TASK DIRECTIONS >> Show every line of the data below that includes the word "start".

DATA BELOW >>
● ● ● ● ●

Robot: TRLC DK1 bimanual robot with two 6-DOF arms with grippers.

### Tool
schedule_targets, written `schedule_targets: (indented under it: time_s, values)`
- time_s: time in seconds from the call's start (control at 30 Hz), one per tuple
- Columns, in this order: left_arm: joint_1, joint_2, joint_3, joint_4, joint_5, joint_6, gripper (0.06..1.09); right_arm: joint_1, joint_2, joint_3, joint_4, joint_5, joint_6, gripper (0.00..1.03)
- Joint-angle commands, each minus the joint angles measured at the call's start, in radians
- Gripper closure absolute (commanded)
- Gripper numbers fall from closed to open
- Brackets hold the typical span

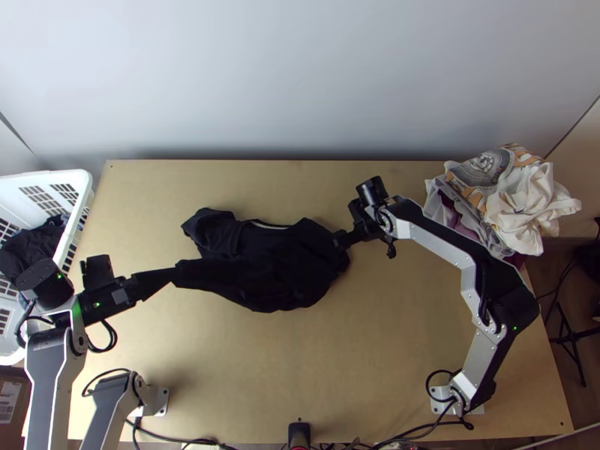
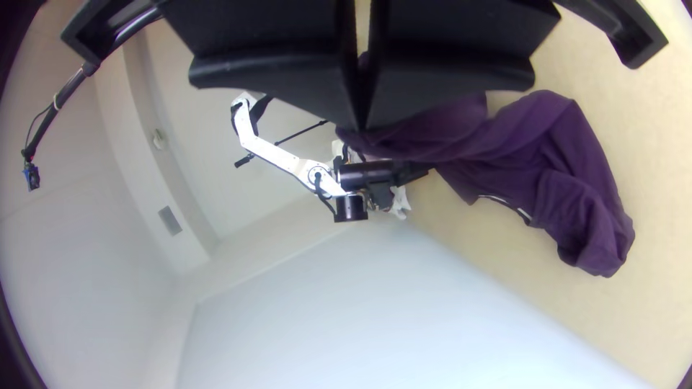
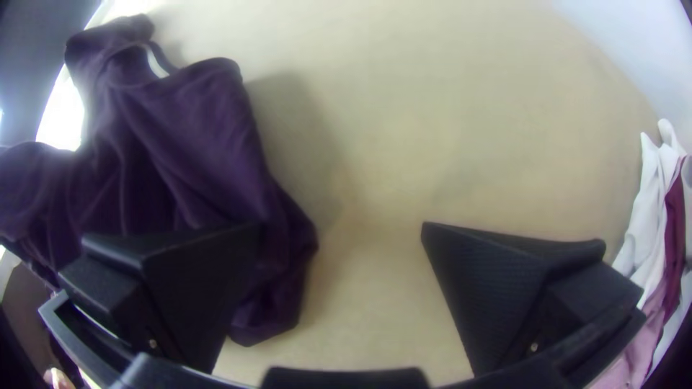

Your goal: Fold the t-shirt

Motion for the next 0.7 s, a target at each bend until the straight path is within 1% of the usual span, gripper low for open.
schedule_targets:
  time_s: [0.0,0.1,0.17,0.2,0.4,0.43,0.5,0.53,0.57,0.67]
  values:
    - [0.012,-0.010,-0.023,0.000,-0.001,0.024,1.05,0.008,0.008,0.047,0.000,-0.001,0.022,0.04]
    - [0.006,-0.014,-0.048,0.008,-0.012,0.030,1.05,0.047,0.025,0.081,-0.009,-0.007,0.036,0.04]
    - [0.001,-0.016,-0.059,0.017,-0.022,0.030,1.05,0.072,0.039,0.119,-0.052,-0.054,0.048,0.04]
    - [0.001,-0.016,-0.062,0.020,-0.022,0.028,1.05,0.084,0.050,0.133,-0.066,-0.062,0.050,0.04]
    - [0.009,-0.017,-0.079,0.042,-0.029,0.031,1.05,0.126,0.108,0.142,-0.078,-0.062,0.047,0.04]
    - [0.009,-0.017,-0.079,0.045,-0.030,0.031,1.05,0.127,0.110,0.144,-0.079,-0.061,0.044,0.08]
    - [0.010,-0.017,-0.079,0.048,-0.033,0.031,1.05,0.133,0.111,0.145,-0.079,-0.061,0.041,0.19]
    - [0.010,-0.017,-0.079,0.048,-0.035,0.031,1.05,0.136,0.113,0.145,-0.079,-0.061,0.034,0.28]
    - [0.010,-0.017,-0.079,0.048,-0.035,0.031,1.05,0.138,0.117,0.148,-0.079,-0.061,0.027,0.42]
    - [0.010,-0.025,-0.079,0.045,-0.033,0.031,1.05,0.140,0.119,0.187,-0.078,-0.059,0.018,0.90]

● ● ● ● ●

FINAL ANSWER >>
- time_s: time in seconds from the call's start (control at 30 Hz), one per tuple
- Joint-angle commands, each minus the joint angles measured at the call's start, in radians

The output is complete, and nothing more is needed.